Mink B D
Department of Medicine, Aspen Valley Hospital, Colorado.
Clin Sports Med. 1991 Jan;10(1):105-16.
When writing an exercise prescription, the contributions of the pulmonary system are commonly forgotten. The lung has a tremendous potential to improve its work output, and its contributions are only realized when pulmonary disease or environmental stresses of altitude limit pulmonary performance. At altitudes of 5000 feet above sea level, hypoxia is significant in limiting aerobic capacity, and the exercise prescription should follow relative percentages of VO2max guided by the training heart rate rather than actual work output. Training at altitude will improve performance at altitude, but training at altitude does not always improve sea level performance. Suggestions of using longer recovery intervals, sojourns back and forth from sea level to altitude, and shorter-duration, high-intensity exercise sessions may help improve sea level performance, but more research is needed. The limitations of reactive airway disease and exercise-induced asthma can be minimized with proper attention to training techniques, environmental modifications, and pharmacologic treatment. In the 1984 Olympics, 41 medals were won by athletes with the diagnosis of reactive airway disease. Finally, the crippling limitations of chronic obstructive bronchopulmonary disease can be improved by a proper exercise rehabilitation program that uses an accurate and thorough assessment procedure prior to beginning an exercise program. Also, careful follow-up and continual monitoring of cardiac rhythm, oximetry, and exercise intensity of the pulmonary impaired patient will result in optimal improvement in the patient's sense of well-being, tolerance to dyspnea, and increased ability to do aerobic work, as well as an enhanced quality of life.

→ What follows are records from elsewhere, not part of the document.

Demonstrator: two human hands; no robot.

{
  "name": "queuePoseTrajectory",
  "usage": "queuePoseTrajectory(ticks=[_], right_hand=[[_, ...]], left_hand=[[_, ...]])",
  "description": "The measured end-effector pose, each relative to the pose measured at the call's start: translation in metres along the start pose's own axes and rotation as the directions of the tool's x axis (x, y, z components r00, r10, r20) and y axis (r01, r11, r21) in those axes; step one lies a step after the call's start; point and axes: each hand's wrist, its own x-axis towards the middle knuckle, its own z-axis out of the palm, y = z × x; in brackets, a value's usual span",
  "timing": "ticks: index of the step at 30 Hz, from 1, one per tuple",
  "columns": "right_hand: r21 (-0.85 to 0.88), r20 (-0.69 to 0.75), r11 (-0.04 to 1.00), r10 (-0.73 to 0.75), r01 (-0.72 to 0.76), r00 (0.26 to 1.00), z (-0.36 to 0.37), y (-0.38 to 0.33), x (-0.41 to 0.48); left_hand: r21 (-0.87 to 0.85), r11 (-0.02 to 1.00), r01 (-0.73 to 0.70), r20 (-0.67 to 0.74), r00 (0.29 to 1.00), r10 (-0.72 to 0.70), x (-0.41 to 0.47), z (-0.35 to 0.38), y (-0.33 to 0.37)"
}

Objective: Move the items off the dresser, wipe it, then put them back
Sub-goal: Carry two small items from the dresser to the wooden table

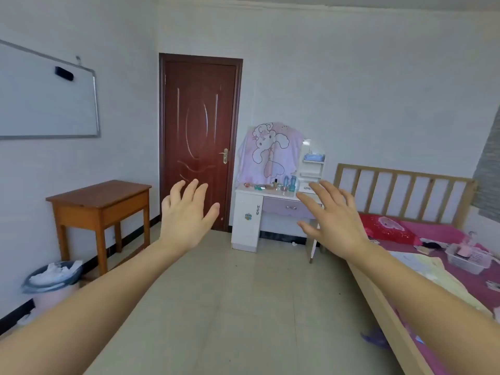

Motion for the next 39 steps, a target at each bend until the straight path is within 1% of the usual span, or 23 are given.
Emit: queuePoseTrajectory(ticks=[5,9,12,14,16,19,22,25,30,32,34,36,39], right_hand=[[0.014,-0.075,1.000,0.013,-0.012,0.997,0.056,0.031,0.019],[0.039,-0.136,0.999,0.027,-0.021,0.990,0.114,0.041,0.047],[0.092,-0.099,0.994,0.064,-0.055,0.993,0.162,0.033,0.062],[0.061,-0.049,0.997,0.054,-0.051,0.997,0.199,0.027,0.063],[0.041,-0.029,0.997,0.061,-0.059,0.998,0.234,0.024,0.071],[0.082,0.024,0.990,0.114,-0.115,0.993,0.281,0.019,0.098],[0.085,0.018,0.989,0.121,-0.122,0.992,0.326,0.012,0.131],[0.062,0.008,0.993,0.102,-0.102,0.995,0.373,0.008,0.164],[0.004,0.043,0.997,0.073,-0.073,0.996,0.453,0.009,0.207],[-0.033,0.074,0.999,0.031,-0.029,0.997,0.483,0.014,0.208],[-0.050,0.099,0.999,-0.012,0.017,0.995,0.512,0.025,0.203],[-0.073,0.115,0.997,0.002,0.006,0.993,0.541,0.043,0.201],[-0.096,0.130,0.994,0.061,-0.049,0.990,0.589,0.077,0.207]], left_hand=[[0.097,0.993,-0.064,0.016,0.998,0.063,0.058,0.040,0.011],[0.138,0.990,-0.038,0.008,0.999,0.037,0.105,0.070,0.010],[0.180,0.983,-0.025,0.042,0.999,0.018,0.128,0.099,-0.007],[0.249,0.968,-0.038,0.060,0.998,0.024,0.139,0.118,-0.027],[0.266,0.964,-0.026,0.041,0.999,0.016,0.155,0.131,-0.045],[0.272,0.962,0.023,0.034,0.999,-0.034,0.190,0.151,-0.074],[0.274,0.961,0.046,0.042,0.997,-0.060,0.226,0.174,-0.108],[0.303,0.952,0.029,0.074,0.996,-0.054,0.270,0.193,-0.143],[0.264,0.964,0.015,0.067,0.997,-0.034,0.366,0.234,-0.178],[0.210,0.978,0.003,0.105,0.994,-0.026,0.393,0.265,-0.180],[0.186,0.982,-0.043,0.156,0.988,0.014,0.413,0.301,-0.180],[0.174,0.981,-0.082,0.178,0.983,0.051,0.437,0.337,-0.179],[0.143,0.985,-0.093,0.186,0.980,0.065,0.480,0.387,-0.169]])
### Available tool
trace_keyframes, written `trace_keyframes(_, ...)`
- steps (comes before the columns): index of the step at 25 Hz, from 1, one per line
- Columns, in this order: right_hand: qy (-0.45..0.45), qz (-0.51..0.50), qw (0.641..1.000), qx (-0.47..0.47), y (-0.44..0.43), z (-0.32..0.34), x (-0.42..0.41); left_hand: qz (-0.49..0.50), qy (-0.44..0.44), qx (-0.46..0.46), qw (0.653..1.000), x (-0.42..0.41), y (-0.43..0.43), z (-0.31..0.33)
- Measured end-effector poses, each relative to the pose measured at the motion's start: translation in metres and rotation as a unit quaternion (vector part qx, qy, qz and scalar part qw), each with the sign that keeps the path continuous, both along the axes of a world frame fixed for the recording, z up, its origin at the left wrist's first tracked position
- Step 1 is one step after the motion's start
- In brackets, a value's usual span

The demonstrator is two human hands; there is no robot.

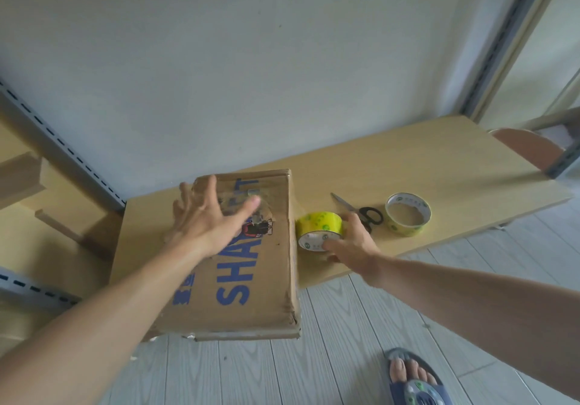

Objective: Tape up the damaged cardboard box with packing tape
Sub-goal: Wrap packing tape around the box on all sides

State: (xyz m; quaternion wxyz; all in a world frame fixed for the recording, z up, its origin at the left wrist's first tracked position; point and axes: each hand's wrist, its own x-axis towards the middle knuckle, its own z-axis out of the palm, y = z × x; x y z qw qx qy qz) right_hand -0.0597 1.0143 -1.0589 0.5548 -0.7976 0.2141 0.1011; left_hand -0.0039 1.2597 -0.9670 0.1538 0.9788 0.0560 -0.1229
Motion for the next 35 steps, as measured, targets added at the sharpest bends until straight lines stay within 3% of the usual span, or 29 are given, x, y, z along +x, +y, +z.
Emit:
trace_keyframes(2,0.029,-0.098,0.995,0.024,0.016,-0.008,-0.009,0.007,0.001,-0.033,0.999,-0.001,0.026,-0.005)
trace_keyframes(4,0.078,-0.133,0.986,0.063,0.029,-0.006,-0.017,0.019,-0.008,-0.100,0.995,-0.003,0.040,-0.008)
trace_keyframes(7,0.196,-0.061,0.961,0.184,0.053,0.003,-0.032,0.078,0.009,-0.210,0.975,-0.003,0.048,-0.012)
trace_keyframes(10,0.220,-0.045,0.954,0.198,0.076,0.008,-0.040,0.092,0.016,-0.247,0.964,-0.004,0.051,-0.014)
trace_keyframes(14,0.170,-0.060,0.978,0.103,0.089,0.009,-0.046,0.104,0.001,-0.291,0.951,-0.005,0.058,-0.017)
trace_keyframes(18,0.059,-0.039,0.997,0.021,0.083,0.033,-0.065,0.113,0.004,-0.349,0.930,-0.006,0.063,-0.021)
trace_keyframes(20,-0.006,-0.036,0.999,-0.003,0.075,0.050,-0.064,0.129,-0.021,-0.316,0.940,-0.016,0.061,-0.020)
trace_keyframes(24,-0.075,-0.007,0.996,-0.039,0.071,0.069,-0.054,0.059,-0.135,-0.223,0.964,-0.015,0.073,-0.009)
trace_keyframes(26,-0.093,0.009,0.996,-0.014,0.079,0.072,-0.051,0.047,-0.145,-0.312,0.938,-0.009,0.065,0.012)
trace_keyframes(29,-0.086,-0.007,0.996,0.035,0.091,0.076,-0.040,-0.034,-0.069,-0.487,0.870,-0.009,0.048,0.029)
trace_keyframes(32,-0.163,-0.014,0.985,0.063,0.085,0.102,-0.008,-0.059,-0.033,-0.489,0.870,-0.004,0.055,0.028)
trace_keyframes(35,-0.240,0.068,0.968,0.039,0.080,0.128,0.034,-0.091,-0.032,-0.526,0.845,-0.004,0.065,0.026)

在撰写运动处方时,肺部系统的作用常常被忽视。肺具有极大的潜力来提高其工作输出,只有当肺部疾病或海拔高度带来的环境压力限制肺部功能时,其作用才会显现出来。在海拔5000英尺以上的高度,低氧对限制有氧运动能力有显著影响,运动处方应遵循由训练心率指导的相对最大摄氧量百分比,而不是实际工作输出。在高原进行训练将提高在高原的运动表现,但在高原训练并不总能提高海平面高度的运动表现。建议采用更长的恢复间隔、在海平面和高原之间往返停留以及较短时长的高强度运动训练,这可能有助于提高海平面高度的运动表现,但还需要更多研究。通过适当关注训练技巧、环境调整和药物治疗,可以将反应性气道疾病和运动诱发哮喘的限制降至最低。在1984年奥运会上,被诊断患有反应性气道疾病的运动员赢得了41枚奖牌。最后,慢性阻塞性支气管肺疾病造成的严重限制可以通过适当的运动康复计划得到改善,该计划在开始运动项目之前采用准确而全面的评估程序。此外,对肺部功能受损患者的心律、血氧饱和度和运动强度进行仔细的随访和持续监测,将使患者的幸福感、对呼吸困难的耐受性、有氧运动能力以及生活质量得到最佳改善。